Allocation of earnings, Parent Company, (SEK)

Unrestricted equity in the Parent Company 
Retained earnings1 800 637 272
Income for the year 194 070 210
Total unrestricted equity in the Parent Company1 994 707 482
  
The Board and CEO propose: 
A dividend to the shareholders of SEK 3.50 per share164 496 612
and that the remaining amount be carried forward1 830 210 870
Total1 994 707 482

The Board of Directors proposes to the 2011 Annual General Meeting that a resolution be adopted regarding allocation of earnings entailing that a dividend of SEK 3.50 per share, equal in total to SEK 164,496,612, be paid to shareholders registered on the record date, May 10, 2011, and that the remaining unrestricted shareholders’ equity be carried forward. 

Provided that the 2011 annual general meeting resolves in accordance with the Board’s dividend proposal, SEK 1,830 m will be carried forward.

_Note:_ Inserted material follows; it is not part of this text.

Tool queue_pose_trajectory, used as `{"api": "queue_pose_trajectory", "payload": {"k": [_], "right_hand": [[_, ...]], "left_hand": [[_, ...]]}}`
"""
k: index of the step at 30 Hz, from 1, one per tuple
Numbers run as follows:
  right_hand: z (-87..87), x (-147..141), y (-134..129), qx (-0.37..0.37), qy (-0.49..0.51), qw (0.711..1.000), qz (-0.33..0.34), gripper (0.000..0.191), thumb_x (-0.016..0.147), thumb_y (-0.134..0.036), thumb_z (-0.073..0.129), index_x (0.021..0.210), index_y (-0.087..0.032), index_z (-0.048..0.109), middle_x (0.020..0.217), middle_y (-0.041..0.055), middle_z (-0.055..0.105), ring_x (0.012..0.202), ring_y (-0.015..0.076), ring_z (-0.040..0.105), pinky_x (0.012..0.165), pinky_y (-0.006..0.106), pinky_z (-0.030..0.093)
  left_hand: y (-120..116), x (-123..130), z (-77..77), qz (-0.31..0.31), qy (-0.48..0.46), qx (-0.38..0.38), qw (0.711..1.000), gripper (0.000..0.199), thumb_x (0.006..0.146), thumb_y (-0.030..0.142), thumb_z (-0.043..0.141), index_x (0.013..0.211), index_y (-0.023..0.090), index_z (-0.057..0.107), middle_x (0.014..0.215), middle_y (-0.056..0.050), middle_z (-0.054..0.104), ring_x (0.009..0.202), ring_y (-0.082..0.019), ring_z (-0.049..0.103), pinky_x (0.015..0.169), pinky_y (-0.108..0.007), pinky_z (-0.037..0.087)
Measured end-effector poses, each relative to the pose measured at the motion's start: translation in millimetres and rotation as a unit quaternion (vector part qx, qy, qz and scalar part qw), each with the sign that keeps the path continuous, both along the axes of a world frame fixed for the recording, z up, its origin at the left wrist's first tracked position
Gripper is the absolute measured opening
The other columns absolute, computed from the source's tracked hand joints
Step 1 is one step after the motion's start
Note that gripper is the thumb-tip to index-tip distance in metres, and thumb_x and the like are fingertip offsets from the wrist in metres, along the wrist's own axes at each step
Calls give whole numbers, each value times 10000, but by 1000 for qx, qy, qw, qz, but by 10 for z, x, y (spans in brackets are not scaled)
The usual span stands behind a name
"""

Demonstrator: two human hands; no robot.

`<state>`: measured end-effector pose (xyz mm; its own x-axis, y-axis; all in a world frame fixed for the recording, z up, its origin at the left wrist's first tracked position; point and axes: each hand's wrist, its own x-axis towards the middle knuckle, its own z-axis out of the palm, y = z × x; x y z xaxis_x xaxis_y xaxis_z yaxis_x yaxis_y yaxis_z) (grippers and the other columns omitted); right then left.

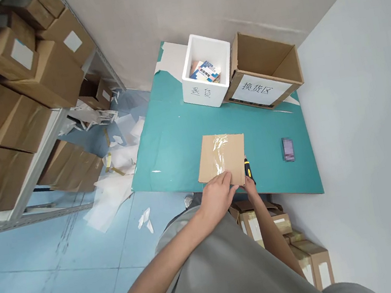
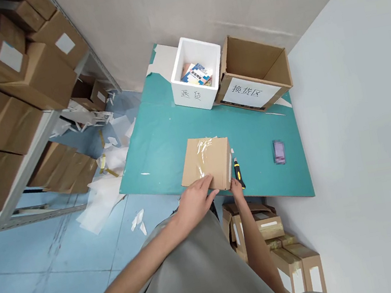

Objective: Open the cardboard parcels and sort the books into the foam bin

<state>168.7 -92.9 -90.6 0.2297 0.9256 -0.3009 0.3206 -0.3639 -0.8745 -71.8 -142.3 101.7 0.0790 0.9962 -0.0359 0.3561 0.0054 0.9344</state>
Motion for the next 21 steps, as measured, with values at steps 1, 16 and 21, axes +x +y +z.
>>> {"api": "queue_pose_trajectory", "payload": {"k": [1, 16, 21], "right_hand": [[-10, -3, -30, -12, 2, 1000, -4, 520, 780, -673, 517, 854, -202, 725, 796, 74, 768, 746, 237, 696, 690, 377, 610], [180, -815, -72, -8, 13, 1000, 6, 727, 885, -754, 501, 1260, -169, 716, 1308, 192, 751, 1239, 323, 676, 1113, 446, 498], [536, -1168, -70, 15, -42, 997, 55, 707, 957, -647, 478, 1428, -154, 666, 1370, 195, 711, 1292, 344, 646, 1175, 503, 461]], "left_hand": [[1, 17, 5, 2, 4, 6, 1000, 467, 1003, 537, 656, 1373, 253, 689, 1423, -196, 695, 1340, -388, 659, 1192, -500, 461], [319, -1431, -586, 200, 239, -106, 944, 489, 1072, 544, 497, 1353, 187, 678, 1210, -202, 772, 1072, -394, 756, 974, -465, 534], [238, -1893, -1163, 197, 222, -176, 939, 406, 1054, 441, 508, 1326, 182, 662, 1133, -190, 791, 1019, -362, 763, 961, -451, 538]]}}
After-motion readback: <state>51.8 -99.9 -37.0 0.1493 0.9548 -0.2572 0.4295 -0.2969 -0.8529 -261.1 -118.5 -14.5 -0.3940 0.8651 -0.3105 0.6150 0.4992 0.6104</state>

After the proposed dividend, there will be full coverage for the Parent Company’s restricted equity. The Group’s shareholders’ equity amounts to SEK 1,991 m.

As a basis for its dividend proposal, pursuant to Chapter 18, section 4 of the Swedish Companies Act (2005:551) the Board has made the assessment that the proposed dividend is defendable in light of the demands imposed by the business as regards the size of the shareholders’ equity in the Parent Company and the Group, as well as the needs of the Parent Company and the Group to strengthen the balance sheet, and as regards liquidity and financial position in general. The Board also believes that the dividend provides scope for the Group to perform its obligations and carry out planned investments. Based on Duni’s income after tax, the proposed dividend is well in line with the Group’s dividend policy.

Even after the dividend, the equity ratio of the Parent Company and the Group is believed to be strong relative to the industry in which the Group operates. The proposed dividend will not affect the ability of the Parent Company and the Group to discharge their payment obligations. The Parent Company and the Group have ample access to both short-term and long-term credit facilities. Credit facilities may be used on short notice, and thus the Board considers that the Parent Company and the Group are well prepared to manage changes in liquidity and any contingencies. The Board believes that the Parent Company and the Group possess the conditions to take future commercial risks and also carry any losses.